What kind of wacky circumstances? Well, how about Kotoko's house falling down after an earthquake? On top of that, how about Kotoko and her dad moving into her dad's friend's house, only to find out that her dad's friend is Naoki's father? After getting her love letter refused, Kotoko finds herself in an awkward living situation with Naoki, and neither are very happy about the arrangement.
If you've read much shojo manga, you're thinking, 'Hey, that sounds familiar.' The forced co-habitation twist will likely bring Marmalade Boy and Fruits Basket to mind. In the 11 volumes to come, we'll see Kotoko and Naoki's relationship grow over the years, much as in Sand Chronicles.
It would be easy to dismiss Itazura na Kiss for being similar to other shojo manga stories, until you realize that this early 1990's series preceded and influenced those other stories. This is a bit of a brain-twister for US manga fans who have read Marmalade Boy and Sand Chronicles years before encountering this first volume of Itazura na Kiss. However, without Itazura na Kiss, many of the contemporary shojo stories we enjoy today might be very different indeed.

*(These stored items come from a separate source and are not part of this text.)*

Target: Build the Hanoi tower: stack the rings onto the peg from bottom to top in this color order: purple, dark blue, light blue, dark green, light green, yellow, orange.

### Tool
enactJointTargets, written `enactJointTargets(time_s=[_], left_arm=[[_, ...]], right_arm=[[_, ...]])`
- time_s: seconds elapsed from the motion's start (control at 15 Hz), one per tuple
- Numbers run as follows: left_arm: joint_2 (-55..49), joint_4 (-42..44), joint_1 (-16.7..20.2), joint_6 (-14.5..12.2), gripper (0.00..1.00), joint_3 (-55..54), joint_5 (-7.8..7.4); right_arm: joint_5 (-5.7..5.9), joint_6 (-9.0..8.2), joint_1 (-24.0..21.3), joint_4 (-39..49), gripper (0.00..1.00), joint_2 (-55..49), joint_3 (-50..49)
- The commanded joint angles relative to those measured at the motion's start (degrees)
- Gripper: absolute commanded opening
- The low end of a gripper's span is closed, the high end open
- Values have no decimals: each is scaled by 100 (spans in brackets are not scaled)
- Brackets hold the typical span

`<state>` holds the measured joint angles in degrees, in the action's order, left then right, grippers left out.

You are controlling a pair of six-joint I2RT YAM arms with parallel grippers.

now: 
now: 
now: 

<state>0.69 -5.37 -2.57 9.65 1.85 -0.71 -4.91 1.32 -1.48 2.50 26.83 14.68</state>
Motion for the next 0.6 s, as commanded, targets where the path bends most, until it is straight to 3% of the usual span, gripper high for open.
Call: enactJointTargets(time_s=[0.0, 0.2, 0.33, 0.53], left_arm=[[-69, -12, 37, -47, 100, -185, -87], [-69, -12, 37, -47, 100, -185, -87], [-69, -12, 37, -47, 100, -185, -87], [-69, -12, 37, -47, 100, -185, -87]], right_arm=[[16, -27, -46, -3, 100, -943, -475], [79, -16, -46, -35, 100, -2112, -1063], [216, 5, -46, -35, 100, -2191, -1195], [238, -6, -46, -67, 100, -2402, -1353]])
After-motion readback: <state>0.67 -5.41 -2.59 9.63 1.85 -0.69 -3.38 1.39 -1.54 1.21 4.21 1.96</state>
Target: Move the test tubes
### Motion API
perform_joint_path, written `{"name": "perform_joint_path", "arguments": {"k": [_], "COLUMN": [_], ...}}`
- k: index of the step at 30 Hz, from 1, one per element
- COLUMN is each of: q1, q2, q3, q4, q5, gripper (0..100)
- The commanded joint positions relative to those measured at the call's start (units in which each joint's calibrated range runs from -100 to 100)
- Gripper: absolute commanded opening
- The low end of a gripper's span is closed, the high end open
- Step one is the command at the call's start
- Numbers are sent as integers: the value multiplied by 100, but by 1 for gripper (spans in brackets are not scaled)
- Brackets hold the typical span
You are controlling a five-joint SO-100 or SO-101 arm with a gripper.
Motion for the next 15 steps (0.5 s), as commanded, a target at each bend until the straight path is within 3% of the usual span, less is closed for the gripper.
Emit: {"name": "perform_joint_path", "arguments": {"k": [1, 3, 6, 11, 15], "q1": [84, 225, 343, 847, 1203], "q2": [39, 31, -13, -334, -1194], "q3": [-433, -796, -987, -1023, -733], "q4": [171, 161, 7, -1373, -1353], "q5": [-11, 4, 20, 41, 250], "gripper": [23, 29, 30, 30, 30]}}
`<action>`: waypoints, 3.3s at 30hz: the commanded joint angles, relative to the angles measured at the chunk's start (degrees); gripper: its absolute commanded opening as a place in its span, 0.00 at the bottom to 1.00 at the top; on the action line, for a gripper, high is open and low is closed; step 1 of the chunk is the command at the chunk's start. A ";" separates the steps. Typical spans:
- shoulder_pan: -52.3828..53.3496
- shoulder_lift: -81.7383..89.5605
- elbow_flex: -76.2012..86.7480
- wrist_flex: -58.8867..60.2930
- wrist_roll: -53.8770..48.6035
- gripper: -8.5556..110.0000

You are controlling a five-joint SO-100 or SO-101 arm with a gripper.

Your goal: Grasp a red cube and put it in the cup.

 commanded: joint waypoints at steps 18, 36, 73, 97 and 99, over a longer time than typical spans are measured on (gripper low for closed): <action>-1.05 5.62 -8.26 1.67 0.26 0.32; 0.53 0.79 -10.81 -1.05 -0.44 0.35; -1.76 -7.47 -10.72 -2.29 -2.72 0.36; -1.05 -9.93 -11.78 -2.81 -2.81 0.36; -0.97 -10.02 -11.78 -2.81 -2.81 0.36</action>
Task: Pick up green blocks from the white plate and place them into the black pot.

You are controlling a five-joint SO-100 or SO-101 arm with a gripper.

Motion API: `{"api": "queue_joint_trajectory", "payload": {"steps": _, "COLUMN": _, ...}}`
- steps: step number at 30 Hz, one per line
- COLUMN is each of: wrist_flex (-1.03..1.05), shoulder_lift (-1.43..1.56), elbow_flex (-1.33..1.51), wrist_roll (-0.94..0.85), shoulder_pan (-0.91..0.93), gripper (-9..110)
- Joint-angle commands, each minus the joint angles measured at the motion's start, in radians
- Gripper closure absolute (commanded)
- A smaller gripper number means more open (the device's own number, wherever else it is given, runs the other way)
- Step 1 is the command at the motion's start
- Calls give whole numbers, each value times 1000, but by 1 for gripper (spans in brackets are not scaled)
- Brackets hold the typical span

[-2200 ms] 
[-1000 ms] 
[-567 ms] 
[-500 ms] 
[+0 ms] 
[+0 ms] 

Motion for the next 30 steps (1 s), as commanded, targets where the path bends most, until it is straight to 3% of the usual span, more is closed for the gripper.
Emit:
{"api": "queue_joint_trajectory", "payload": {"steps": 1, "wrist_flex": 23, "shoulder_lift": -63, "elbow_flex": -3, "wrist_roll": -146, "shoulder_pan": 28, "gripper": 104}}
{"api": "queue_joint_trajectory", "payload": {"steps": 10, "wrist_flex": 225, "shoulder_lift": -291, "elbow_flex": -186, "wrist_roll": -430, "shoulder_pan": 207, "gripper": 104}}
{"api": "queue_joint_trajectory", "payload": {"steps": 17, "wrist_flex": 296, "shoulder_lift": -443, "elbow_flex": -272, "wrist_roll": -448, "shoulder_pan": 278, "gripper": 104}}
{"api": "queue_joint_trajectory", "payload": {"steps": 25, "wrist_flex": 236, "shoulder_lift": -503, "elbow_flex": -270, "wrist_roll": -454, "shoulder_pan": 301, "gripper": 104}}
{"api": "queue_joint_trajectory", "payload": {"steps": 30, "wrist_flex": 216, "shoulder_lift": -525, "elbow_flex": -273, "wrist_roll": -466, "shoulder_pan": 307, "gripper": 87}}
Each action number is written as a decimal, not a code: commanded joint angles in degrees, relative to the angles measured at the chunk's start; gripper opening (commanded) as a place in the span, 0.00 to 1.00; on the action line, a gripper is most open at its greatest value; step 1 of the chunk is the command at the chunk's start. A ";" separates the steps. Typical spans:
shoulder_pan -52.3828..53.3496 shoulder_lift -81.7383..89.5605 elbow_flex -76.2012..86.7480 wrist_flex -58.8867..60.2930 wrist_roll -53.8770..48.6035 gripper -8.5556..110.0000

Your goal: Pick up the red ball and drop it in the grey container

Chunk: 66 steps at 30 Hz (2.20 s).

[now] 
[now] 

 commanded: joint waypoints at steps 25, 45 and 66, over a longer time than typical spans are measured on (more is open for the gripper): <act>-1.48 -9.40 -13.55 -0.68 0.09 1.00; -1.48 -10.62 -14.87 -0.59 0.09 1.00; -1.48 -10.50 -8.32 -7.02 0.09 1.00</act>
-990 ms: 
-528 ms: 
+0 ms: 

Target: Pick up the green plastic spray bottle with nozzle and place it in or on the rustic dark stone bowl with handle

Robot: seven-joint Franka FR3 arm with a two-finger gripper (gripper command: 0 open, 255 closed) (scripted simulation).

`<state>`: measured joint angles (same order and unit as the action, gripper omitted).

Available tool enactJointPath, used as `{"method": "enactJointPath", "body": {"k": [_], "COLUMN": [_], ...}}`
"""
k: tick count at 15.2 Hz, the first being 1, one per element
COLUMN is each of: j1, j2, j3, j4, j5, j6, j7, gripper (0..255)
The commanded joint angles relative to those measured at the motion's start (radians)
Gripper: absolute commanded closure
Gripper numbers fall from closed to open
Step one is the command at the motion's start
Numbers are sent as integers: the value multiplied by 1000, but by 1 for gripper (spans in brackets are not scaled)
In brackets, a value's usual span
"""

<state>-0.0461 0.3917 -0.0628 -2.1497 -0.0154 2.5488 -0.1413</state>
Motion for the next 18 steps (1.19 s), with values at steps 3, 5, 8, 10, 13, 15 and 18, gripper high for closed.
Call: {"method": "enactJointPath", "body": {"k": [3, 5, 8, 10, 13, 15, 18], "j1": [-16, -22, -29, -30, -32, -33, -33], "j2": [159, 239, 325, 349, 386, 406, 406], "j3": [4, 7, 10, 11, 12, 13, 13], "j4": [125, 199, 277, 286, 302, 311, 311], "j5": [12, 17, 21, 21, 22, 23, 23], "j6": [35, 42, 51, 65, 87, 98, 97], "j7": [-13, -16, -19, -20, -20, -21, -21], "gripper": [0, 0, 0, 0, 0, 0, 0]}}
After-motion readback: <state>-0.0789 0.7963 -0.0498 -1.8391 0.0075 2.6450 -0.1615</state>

It's unfortunate, but US manga readers have turned a cold shoulder to the shojo manga stories from the 1970's, 1980's and even from the early 1990's that would illustrate shojo manga's evolution. Many readers have only seen hints of the sweet fantasy of Osamu Tezuka's Princess Knight, the high drama of Kiyoko Ariyoshi's Swan, the thoughtful, heart-rending sci-fi of Moto Hagio's A, A', and so many more shojo manga pioneers who are largely unknown to American fans. Digital Manga's publication of Itazura na Kiss is one small, but positive step to remedy this oversight.
But don't go thinking that Itazura na Kiss is dated and irrelevant -- Kaoru Tada's sense of humor shines through, especially in her characters' delightful facial expressions and exaggerated gestures. Tada has a light, confident touch that is evident in her simple but supple linework. While they may seem familiar, Tada's touching romantic twists also stand up to the test of time.
With only an inconsequential romantic rival to contend with and their parents practically pushing them together, Kotoko and Naoki (so far) face few obstacles to falling in love. It may be a foregone conclusion, but it's still fun to watch this young couple discover this inevitability for themselves. Itazura na Kiss is a series that you'll fall in love with over and over again.